Would you filter these records and copy every line that has the word "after"?

• Input for this task:
________________

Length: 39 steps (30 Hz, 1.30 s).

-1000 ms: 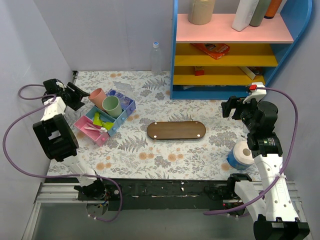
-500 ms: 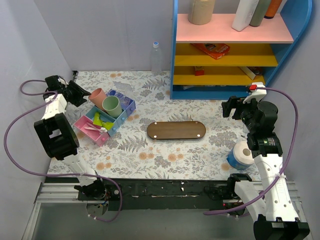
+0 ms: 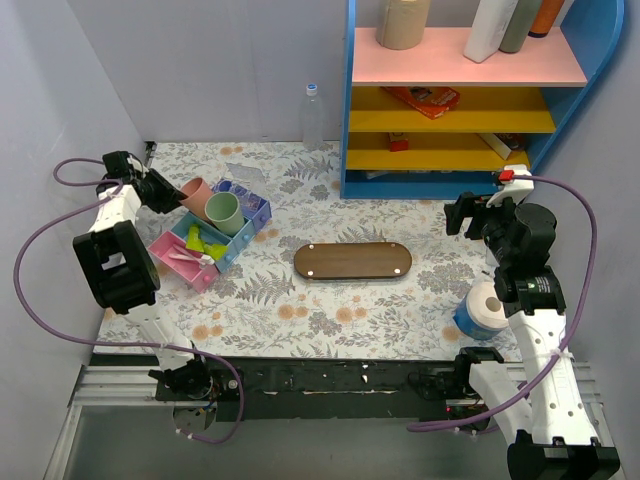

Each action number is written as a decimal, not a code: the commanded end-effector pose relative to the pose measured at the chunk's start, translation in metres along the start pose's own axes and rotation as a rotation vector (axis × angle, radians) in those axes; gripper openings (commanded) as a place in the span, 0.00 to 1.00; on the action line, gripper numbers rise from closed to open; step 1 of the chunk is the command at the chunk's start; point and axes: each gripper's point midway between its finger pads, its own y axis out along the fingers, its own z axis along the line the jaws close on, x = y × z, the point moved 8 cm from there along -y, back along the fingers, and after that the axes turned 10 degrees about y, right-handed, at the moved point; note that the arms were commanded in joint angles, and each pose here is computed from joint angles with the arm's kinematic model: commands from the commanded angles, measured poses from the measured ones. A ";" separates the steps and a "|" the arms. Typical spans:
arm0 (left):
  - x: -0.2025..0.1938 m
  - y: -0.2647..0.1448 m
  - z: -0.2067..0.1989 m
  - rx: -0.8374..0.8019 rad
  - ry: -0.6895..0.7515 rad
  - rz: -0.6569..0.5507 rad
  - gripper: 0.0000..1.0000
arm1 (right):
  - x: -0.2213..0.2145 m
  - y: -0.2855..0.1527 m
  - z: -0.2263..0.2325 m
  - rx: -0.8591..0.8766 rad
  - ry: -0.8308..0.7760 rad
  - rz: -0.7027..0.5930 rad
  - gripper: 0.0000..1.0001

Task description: Prepare toiletry sets of a toothbrush and toothpaste on the tray

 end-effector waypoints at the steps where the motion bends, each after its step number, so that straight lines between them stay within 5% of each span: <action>1: 0.013 -0.017 -0.012 0.000 0.042 -0.053 0.20 | 0.009 -0.003 0.002 0.001 -0.014 -0.049 0.85; 13: 0.027 -0.046 -0.027 0.024 0.075 -0.138 0.00 | 0.007 -0.002 0.001 -0.001 -0.013 -0.045 0.86; 32: 0.045 -0.099 -0.047 0.076 0.237 -0.291 0.00 | 0.007 0.000 0.001 0.000 -0.013 -0.036 0.85; 39: 0.054 -0.131 -0.043 0.250 0.277 -0.416 0.00 | 0.009 -0.001 0.001 -0.004 -0.016 -0.039 0.85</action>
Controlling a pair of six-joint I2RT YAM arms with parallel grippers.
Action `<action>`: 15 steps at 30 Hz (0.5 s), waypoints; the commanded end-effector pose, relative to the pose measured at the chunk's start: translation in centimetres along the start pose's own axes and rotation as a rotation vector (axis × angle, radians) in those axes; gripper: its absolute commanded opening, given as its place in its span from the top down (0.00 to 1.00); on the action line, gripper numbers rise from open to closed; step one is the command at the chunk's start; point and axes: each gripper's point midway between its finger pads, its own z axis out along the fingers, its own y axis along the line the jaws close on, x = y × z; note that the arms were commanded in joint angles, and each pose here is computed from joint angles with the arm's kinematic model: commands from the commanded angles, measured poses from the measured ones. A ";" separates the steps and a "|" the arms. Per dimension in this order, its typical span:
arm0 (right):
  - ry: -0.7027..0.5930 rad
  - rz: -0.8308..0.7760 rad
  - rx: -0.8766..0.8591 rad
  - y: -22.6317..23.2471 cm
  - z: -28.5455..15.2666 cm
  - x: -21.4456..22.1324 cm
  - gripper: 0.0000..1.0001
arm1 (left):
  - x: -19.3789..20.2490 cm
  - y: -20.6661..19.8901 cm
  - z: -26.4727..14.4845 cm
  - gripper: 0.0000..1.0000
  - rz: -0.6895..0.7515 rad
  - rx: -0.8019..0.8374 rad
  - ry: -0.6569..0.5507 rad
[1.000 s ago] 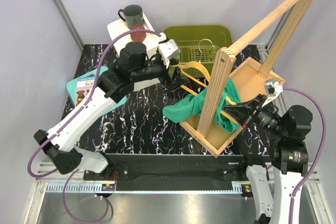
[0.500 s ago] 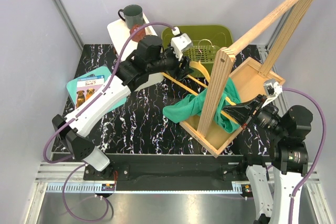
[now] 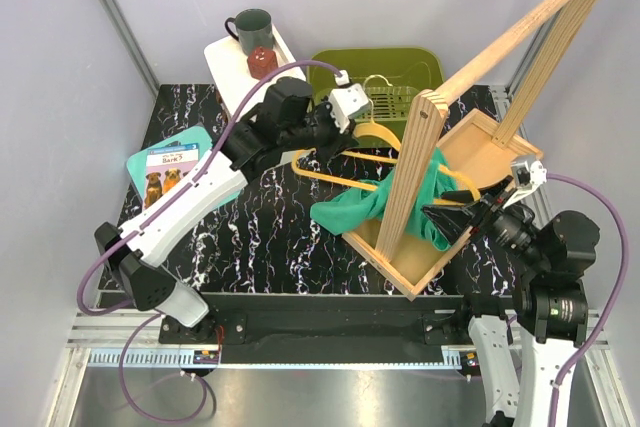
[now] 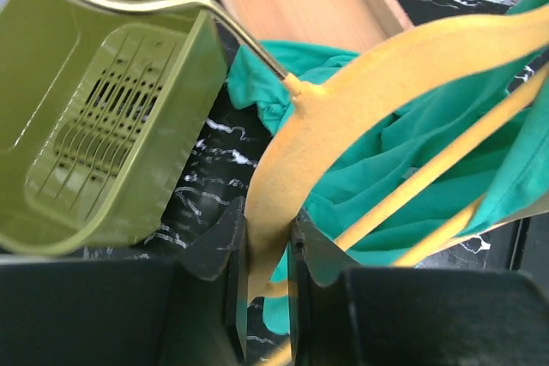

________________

• Answer to this problem:
Each action number is written as a decimal, not a code: the commanded end-effector pose relative to the pose measured at the chunk's start, translation in metres along the start pose's own axes and rotation as a rotation vector (axis × angle, radians) in those axes; gripper openings (commanded) as a place in the span, 0.00 to 1.00; on the action line, gripper numbers rise from closed to open; step 1 of the chunk is the command at the chunk's start; point and axes: each gripper's point midway between its finger pads, its own y axis out along the fingers, its own z axis along the line the jaws close on, x = y × z, the point moved 8 cm from there along -y, back along the fingers, and after that the axes turned 10 degrees about y, right-handed, at the moved point; note that the arms were commanded in joint angles, and each pose here is computed from joint angles with the arm's kinematic model: commands from the commanded angles, measured poses from the measured ones. A ";" separates the steps and a "|" the arms. Typical spans:
 end-effector waypoints at the steps where the motion bends, each after its step number, so that straight lines between them stay within 5% of each span: <action>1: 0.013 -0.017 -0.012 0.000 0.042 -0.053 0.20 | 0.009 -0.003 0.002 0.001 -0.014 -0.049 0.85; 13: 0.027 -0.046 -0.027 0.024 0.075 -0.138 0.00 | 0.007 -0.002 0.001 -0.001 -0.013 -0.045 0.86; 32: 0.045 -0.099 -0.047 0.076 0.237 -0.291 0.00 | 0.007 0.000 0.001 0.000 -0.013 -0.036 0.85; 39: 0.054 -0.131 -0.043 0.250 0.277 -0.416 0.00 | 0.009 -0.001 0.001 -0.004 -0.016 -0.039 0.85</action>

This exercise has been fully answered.